If this pump were to fail, the water company would have to pay huge fines for pollution to the local area, so the stakes are high.
Figure 2 shows the measurements we took over time using the Intellinova® online condition monitoring system. The top graph shows the SPM HD reading at 32 kHz. The bottom graph shows the HD ENV reading with Filter #4 between 5 and 40 kHz.
Figure 2: SPM HD and HD ENV readings
We also measured low frequencies, but because of the speeds, nothing was shown. From 14 March to 23 May, the acceleration, velocity, and normal envelope were all flatlining. When you’re running these trials, it is easy to assume that there is nothing to show.
But at the end of May, the reading started to rise into the amber zone, and then severely into the red. This was shown initially in the SPM HD. The HD ENV jumped into the red at the beginning of June. This happened because the SPM HD is more sensitive at low speeds and can therefore detect very early warning signs. In the HD ENV, Filter 4 can detect early warning signs, and Filter 3 detects the next level.
Because the bearings could not be inspected, it was decided to lubricate them. The pink dots indicate the dates the bearings were lubricated, the first time being 15 June. The readings dropped after the first lubrication, but rose again afterward. This is shown more clearly in the SPM HD reading.
After the second lubrication, the readings remained at acceptable levels. After the third routine lubrication at the end of July, the readings became erratic, dropping and rising repeatedly.

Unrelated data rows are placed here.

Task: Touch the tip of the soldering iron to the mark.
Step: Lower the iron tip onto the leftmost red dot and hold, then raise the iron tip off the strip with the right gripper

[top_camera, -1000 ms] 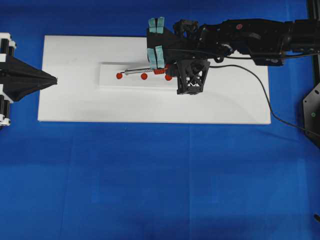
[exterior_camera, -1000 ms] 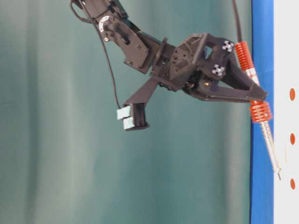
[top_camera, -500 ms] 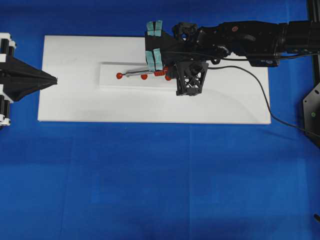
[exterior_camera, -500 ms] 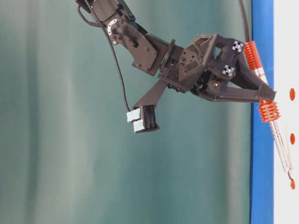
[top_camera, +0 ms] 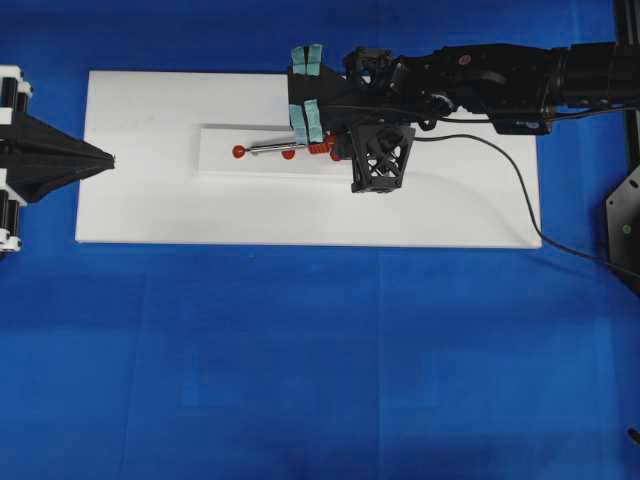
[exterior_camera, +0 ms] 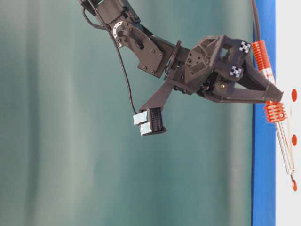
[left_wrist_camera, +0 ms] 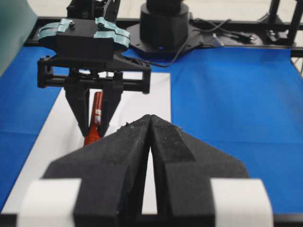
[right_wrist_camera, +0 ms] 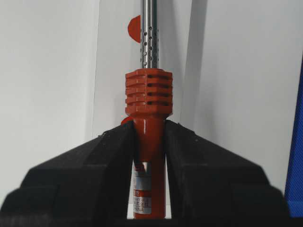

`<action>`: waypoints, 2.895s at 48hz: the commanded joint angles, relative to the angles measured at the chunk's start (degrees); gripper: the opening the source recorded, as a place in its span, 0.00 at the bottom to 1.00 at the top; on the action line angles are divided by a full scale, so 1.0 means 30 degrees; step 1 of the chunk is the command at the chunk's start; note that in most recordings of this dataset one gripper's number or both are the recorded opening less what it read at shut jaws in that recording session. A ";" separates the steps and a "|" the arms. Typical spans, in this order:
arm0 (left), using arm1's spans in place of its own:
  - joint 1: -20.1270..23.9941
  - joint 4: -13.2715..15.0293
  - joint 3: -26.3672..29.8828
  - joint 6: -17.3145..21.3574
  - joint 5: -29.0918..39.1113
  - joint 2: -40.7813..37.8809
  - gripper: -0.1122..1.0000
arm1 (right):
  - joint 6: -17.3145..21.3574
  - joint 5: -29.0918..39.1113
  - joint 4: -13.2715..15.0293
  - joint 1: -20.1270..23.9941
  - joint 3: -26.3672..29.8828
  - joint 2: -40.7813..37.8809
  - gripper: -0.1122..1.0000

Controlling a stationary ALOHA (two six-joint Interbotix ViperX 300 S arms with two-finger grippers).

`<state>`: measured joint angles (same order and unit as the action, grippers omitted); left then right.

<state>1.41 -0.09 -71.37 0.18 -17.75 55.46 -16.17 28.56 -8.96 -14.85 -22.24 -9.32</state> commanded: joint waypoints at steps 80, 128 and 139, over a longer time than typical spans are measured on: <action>0.0059 0.0000 0.0205 -0.0059 -0.0146 -0.0088 0.10 | 0.0176 0.1348 0.0293 -0.0088 0.1318 0.3105 0.16; 0.0059 0.0000 0.0205 -0.0176 -0.0176 -0.0088 0.10 | 0.0381 0.2578 0.1318 -0.0557 -0.0996 0.6533 0.16; 0.0059 0.0000 0.0205 -0.0176 -0.0176 -0.0088 0.10 | 0.0439 0.3018 0.1318 -0.0674 -0.2168 0.7705 0.16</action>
<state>1.41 -0.09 -71.28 -0.44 -17.75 55.46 -15.03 37.44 -5.01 -16.52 -28.92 11.69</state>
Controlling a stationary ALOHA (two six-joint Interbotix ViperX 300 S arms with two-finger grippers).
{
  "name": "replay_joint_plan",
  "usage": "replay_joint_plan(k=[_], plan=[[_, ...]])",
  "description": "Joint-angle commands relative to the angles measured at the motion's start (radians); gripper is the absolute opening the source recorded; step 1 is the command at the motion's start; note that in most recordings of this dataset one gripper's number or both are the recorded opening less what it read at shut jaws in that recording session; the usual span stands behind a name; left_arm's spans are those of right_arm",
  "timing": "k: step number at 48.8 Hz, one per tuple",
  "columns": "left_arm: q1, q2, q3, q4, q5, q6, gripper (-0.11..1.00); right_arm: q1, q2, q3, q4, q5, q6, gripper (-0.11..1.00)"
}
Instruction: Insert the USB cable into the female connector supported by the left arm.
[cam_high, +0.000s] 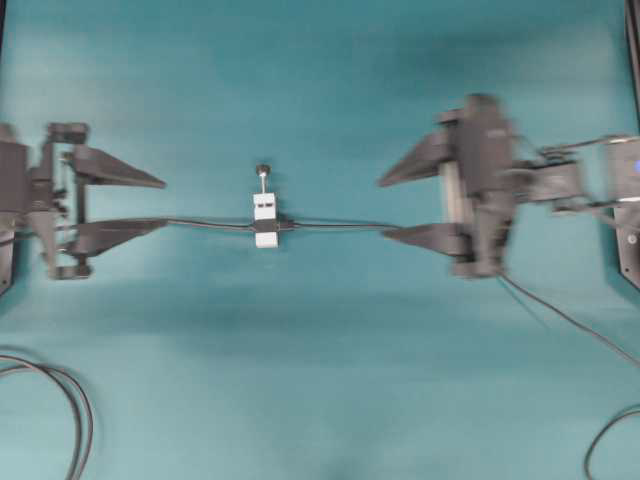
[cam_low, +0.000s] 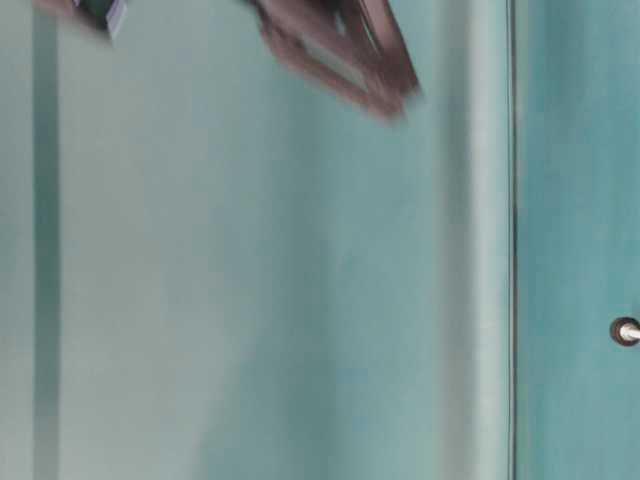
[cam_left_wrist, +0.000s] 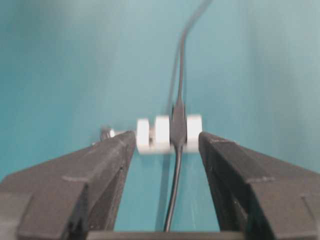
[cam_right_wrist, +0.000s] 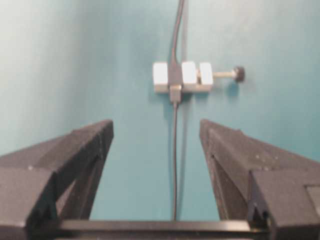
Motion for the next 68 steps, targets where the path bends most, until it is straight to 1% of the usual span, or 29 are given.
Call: replay_joint_plan(k=[1, 8, 11, 12, 15, 18, 23, 29, 36, 41, 46, 51, 54, 57, 61, 68], plan=[[-0.003, -0.115, 0.006, -0.003, 0.046, 0.005, 0.65, -0.008, -0.115, 0.064, 0.002, -0.041, 0.002, 0.72], [-0.005, -0.290, 0.008, -0.003, 0.207, 0.002, 0.64, -0.008, -0.295, 0.213, 0.002, -0.087, 0.021, 0.72], [-0.003, -0.353, -0.003, -0.003, 0.301, 0.002, 0.64, -0.006, -0.374, 0.273, 0.003, -0.100, 0.048, 0.72], [-0.003, -0.368, -0.006, -0.002, 0.321, 0.002, 0.64, -0.006, -0.416, 0.301, 0.002, -0.100, 0.064, 0.72], [-0.003, -0.402, -0.015, -0.003, 0.368, 0.002, 0.64, -0.006, -0.500, 0.344, 0.003, -0.100, 0.095, 0.72], [-0.005, -0.430, -0.023, -0.003, 0.379, 0.002, 0.64, -0.006, -0.588, 0.374, 0.002, -0.100, 0.123, 0.72], [-0.005, -0.454, -0.015, -0.003, 0.356, 0.003, 0.64, -0.008, -0.719, 0.390, 0.003, -0.100, 0.161, 0.72], [-0.005, -0.456, 0.000, -0.003, 0.311, 0.003, 0.64, -0.008, -0.827, 0.391, 0.002, -0.094, 0.179, 0.72], [-0.006, -0.456, 0.031, 0.002, 0.245, 0.017, 0.64, -0.008, -0.845, 0.411, 0.000, -0.054, 0.179, 0.72], [-0.005, -0.456, 0.075, 0.002, 0.218, 0.011, 0.64, -0.008, -0.845, 0.460, -0.002, 0.006, 0.181, 0.72], [-0.005, -0.456, 0.107, 0.002, 0.215, 0.009, 0.64, -0.008, -0.845, 0.503, -0.002, 0.080, 0.186, 0.72], [-0.006, -0.456, 0.129, 0.003, 0.219, 0.023, 0.64, -0.005, -0.845, 0.528, -0.011, 0.132, 0.167, 0.72], [-0.006, -0.456, 0.137, 0.005, 0.242, 0.025, 0.64, 0.005, -0.845, 0.535, -0.029, 0.146, 0.150, 0.72], [-0.008, -0.456, 0.138, 0.005, 0.278, 0.025, 0.64, 0.015, -0.845, 0.537, -0.064, 0.156, 0.121, 0.72], [-0.011, -0.456, 0.138, 0.005, 0.345, 0.025, 0.64, 0.020, -0.845, 0.540, -0.089, 0.156, 0.097, 0.72], [-0.018, -0.456, 0.141, 0.006, 0.414, 0.023, 0.64, 0.020, -0.845, 0.541, -0.089, 0.156, 0.098, 0.72]])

Figure 3 shows the time signals, with the SPM HD at the top. The time signal is showing 16 revolutions, and each impact is 0.41 orders. The HD ENV at the bottom is also showing one impact for 0.41 orders.
Figure 3: SPM HD and HD ENV time signals
The bearing was not inspected, but we were fairly confident that there was a bearing issue. The next stage is for one of the companies to remove the screw and inspect the bearings.
Figure 4: Removing the screw pump
People sometimes ask why we use 32 kHz for the SPM HD technology. SPM, which stands for Shock Pulse method, was founded in 1970, and the patented frequency that was used was 32 kHz. Now all of SPM’s transducers are tuned to 32 kHz. A lot of scientists have since acknowledged that this is the best frequency to detect various faults such as lubrication degradation and very early-stage bearing damage.